Frederick Standish | |
Order: | 3rd Chief Commissioner of Victoria Police |
Preceded: | Sir Charles MacMahon |
Successor: | Hussey Chomley |
Termstart: | 3 September 1858 |
Termend: | 1 October 1880 |
Governor: | Sir Henry Barkly Sir Charles Darling John Manners-Sutton, 3rd Viscount Canterbury Sir George Bowen George Phipps, 2nd Marquess of Normanby |
Captain Frederick Charles Standish (20 April 1824 – 19 March 1883), often referred to as "Captain Standish", was a Chief Commissioner of Police in Victoria (Australia).
Standish was born in 1824 at Standish Hall, Wigan, Lancashire, the second son of Charles Strickland Standish (1790-1863), Lord of the Manor of Standish, and Émilie (Emma) Conradine Matthiessen (1801-1831). He was educated at Prior Park College, Bath, and then entered the Royal Military Academy, Woolwich. He subsequently obtained a commission in the Royal Artillery, in which he served for nine years, and retired at the rank of captain.

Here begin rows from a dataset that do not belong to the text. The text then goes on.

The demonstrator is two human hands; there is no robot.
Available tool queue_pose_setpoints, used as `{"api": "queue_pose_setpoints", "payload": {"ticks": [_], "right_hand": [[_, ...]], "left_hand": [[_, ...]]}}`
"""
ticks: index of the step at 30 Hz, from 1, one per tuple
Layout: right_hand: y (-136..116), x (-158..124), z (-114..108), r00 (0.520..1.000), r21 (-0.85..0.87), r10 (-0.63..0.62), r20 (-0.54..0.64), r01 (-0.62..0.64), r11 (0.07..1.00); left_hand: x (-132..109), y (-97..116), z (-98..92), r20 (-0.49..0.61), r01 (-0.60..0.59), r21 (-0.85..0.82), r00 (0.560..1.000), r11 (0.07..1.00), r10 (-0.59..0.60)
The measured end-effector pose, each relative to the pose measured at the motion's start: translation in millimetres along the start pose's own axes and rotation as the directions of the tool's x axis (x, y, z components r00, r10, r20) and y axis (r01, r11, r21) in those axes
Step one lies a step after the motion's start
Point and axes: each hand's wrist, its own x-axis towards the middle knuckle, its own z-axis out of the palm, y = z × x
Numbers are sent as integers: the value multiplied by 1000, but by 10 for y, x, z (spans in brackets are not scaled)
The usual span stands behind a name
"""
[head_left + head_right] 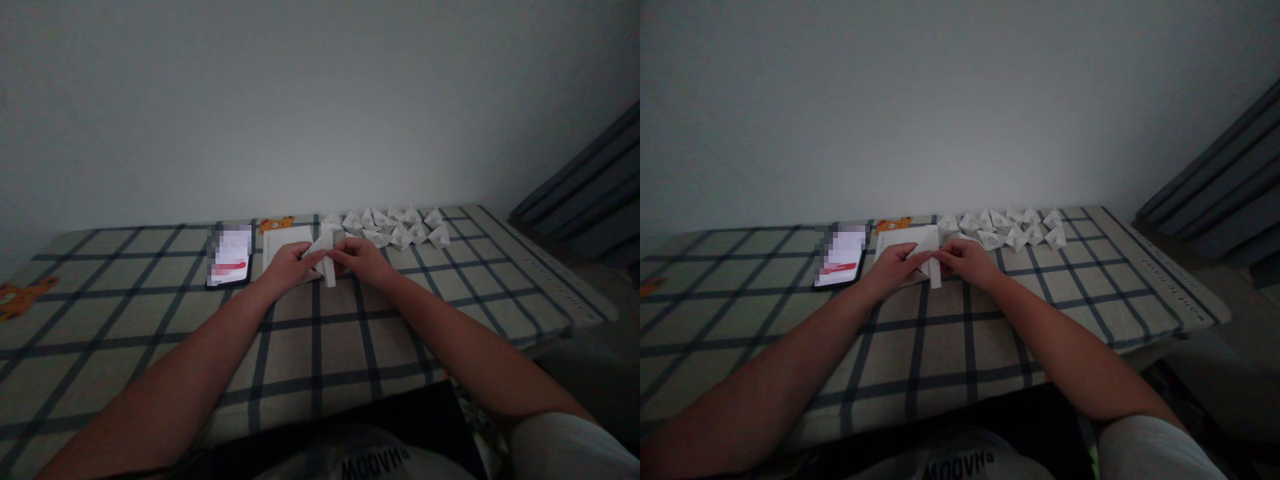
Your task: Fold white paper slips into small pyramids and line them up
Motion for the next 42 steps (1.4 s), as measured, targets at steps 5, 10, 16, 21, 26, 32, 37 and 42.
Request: {"api": "queue_pose_setpoints", "payload": {"ticks": [5,10,16,21,26,32,37,42], "right_hand": [[-24,3,-10,990,56,51,132,-58,997],[-83,-28,-3,991,-56,25,131,-18,998],[-71,-35,-8,993,-123,8,114,6,992],[-95,-54,-20,973,-135,9,232,23,991],[-108,-71,-22,980,-239,-7,200,56,969],[-109,-68,-22,981,-315,-53,186,110,943],[-86,-73,-22,966,-260,-20,259,89,961],[-87,-72,-21,963,-339,-87,255,173,925]], "left_hand": [[-8,3,-19,-47,-47,55,998,997,49],[-9,-8,-20,-43,-24,9,999,1000,24],[-10,-38,11,18,57,-137,998,989,-55],[-10,-39,24,-67,36,-74,997,997,-41],[-17,-27,35,-11,32,-97,999,995,-33],[-31,17,19,-73,17,-53,997,998,-21],[-21,1,21,-140,20,-90,990,996,-33],[23,-65,29,-53,101,-235,992,967,-117]]}}
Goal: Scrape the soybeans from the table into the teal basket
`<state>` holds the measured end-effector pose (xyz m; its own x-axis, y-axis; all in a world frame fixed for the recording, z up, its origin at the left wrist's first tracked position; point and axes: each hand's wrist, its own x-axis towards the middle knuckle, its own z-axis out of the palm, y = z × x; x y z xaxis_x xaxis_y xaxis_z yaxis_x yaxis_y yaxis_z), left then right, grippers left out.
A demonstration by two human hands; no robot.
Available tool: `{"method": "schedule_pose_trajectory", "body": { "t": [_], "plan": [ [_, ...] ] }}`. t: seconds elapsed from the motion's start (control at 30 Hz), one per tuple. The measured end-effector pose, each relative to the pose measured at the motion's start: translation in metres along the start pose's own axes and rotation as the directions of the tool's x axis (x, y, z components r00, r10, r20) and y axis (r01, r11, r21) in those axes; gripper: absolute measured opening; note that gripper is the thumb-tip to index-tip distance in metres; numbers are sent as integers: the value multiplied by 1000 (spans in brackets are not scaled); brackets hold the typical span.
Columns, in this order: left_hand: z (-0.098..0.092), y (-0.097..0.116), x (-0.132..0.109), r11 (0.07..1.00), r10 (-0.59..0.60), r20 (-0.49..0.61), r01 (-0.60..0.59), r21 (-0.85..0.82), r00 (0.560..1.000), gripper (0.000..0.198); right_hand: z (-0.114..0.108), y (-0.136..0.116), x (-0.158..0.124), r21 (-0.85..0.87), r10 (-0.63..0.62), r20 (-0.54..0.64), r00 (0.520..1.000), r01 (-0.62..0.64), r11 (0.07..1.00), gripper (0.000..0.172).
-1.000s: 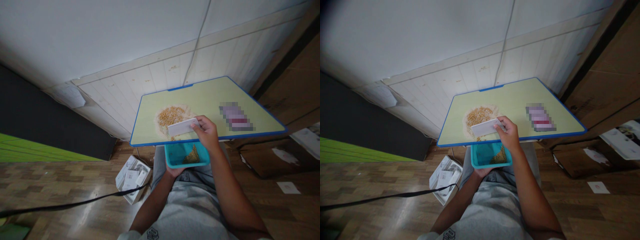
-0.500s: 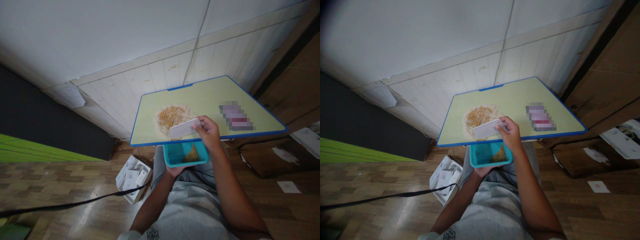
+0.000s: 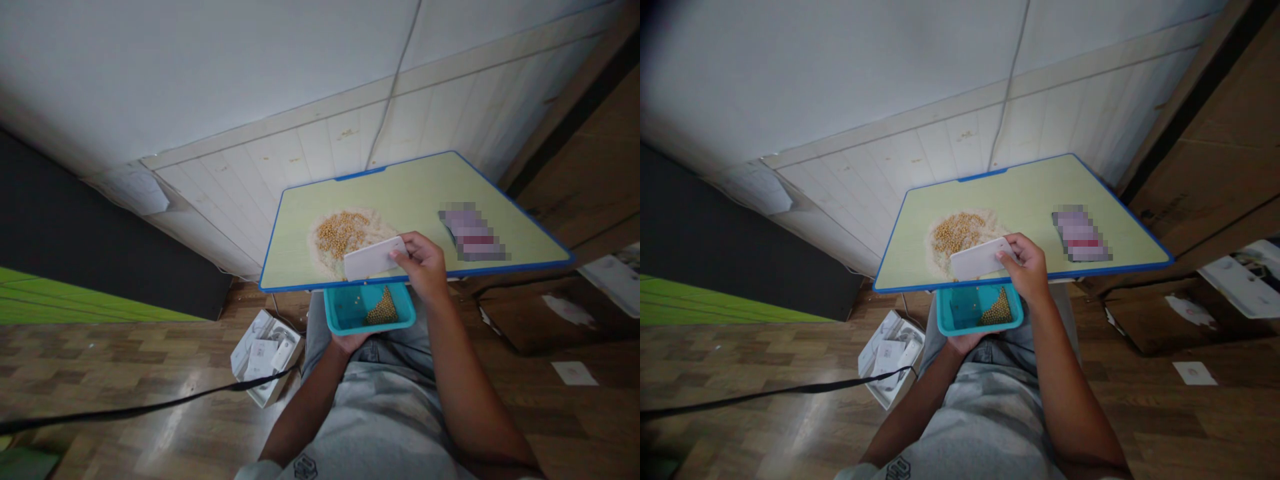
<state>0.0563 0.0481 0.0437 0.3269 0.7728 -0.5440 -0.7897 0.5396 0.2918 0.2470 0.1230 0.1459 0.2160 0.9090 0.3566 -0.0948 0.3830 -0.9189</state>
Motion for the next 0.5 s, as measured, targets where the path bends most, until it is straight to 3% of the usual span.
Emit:
{"method": "schedule_pose_trajectory", "body": {
  "t": [0.3,0.5],
  "plan": [
    [-1,0,0,999,-50,61,51,-13,997,99,4,-2,-2,-16,-5,-42,999,5,1000,23],
    [0,1,0,998,-43,35,45,-37,998,94,2,-3,-3,-13,7,-52,999,-8,1000,22]
  ]
}}
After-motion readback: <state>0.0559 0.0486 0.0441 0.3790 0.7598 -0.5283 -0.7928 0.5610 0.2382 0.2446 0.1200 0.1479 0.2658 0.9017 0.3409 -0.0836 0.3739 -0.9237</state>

Standish was a known gambler on English racecourses, and lost a significant amount of money. He sold his mortgaged property in 1852 and left England for the Australian colonies.Standish went to Victoria in 1852, and in 1854 was appointed Assistant Commissioner of Goldfields at Sandhurst (Bendigo), and in 1858 Chinese Protector. On the resignation of Sir Charles MacMahon he was made Chief Commissioner of the Police. In 1879 he brought a contingent of Queensland Police Aboriginal trackers to assist in the hunt for the Kelly Gang. He resigned from the role of Chief Police Commissioner in 1880.
In 1861 he was installed as District Grand Master of the Freemasons of Victoria, English constitution. From 1881 to 1883 Standish was chairman of the Victoria Racing Club, and is credited with forming the idea to hold a horse race and calling it the Melbourne Cup.[1] [2]
Standish wrote of his experiences as a senior figure in the administration of early Victoria in The Leader, a Melbourne newspaper under the bylines "The Contributor" and "An Ex-Official" in a series of sixteen informative and historically valuable articles in 1887.[3]
Standish's association with Marcus Clarke and his membership of the Yorick Club are discussed in Michael Wilding, 'A Friend of My People a Home: Marcus Clarke and Captain Frederick Standish', Quadrant, 56, July–August 2012, and in Wilding, 'Wild Bleak Bohemia: Marcus Clarke, Adam Lindsay Gordon and Henry Kendall: A Documentary', Australian Scholarly Publishing, 2014.
He died, unmarried, at the Melbourne Club on 19 March 1883.